Starting from the line that contains "Can you see the black backpack", output every remaining line of the records below exactly as it appears, that line and the last one included.

━━━━━━━━━━━━━━━━

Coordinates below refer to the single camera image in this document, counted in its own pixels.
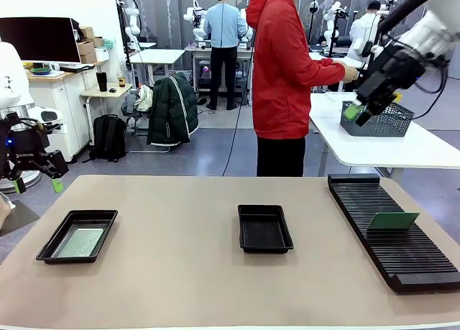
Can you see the white storage box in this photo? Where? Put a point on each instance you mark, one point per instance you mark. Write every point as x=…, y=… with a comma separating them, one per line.
x=102, y=54

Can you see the red sleeved right forearm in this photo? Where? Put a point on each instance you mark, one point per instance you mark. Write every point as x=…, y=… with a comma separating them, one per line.
x=328, y=71

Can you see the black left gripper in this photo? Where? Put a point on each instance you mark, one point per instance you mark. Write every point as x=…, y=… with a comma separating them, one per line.
x=25, y=143

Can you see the black keyboard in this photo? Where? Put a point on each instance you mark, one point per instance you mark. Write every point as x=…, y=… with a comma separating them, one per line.
x=77, y=68

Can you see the green bowl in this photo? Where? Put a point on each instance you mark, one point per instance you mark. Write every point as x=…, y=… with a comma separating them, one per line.
x=40, y=71

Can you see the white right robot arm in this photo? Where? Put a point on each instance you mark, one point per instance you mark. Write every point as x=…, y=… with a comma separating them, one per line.
x=438, y=28

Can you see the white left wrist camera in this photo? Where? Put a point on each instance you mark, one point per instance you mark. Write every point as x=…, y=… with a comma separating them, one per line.
x=50, y=116

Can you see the person in white coat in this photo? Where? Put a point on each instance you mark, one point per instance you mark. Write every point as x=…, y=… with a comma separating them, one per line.
x=361, y=31

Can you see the grey office chair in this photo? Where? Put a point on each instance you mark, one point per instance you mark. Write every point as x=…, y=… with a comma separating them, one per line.
x=128, y=107

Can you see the person in light blue shirt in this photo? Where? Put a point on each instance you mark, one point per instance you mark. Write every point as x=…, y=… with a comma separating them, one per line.
x=224, y=24

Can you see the black backpack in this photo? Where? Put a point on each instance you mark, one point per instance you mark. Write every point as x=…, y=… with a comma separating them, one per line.
x=109, y=137

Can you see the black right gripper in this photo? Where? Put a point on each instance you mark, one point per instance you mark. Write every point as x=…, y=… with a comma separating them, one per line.
x=400, y=71

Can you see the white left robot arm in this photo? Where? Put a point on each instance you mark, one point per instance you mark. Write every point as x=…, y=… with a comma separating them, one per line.
x=12, y=74

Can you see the grey metal workbench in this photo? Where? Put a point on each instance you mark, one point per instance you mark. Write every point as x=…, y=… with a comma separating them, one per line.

━━━━━━━━━━━━━━━━

RESPONSE TO THIS TASK
Can you see the black backpack in this photo? Where? Put a point on each instance you mark, one point per instance you mark. Write every point as x=…, y=… with a comma separating them, one per line.
x=109, y=137

Can you see the black right gripper in this photo? Where? Put a point on each instance you mark, one point per instance you mark. Write every point as x=…, y=… with a comma separating them, one per line.
x=400, y=71

Can you see the white left robot arm in this photo? Where? Put a point on each instance you mark, one point per instance you mark. Write every point as x=…, y=… with a comma separating them, one per line.
x=12, y=74

Can you see the grey metal workbench in this photo? Where? Put a point on each instance you mark, one point per instance you mark. Write every point as x=…, y=… with a comma separating them, one per line.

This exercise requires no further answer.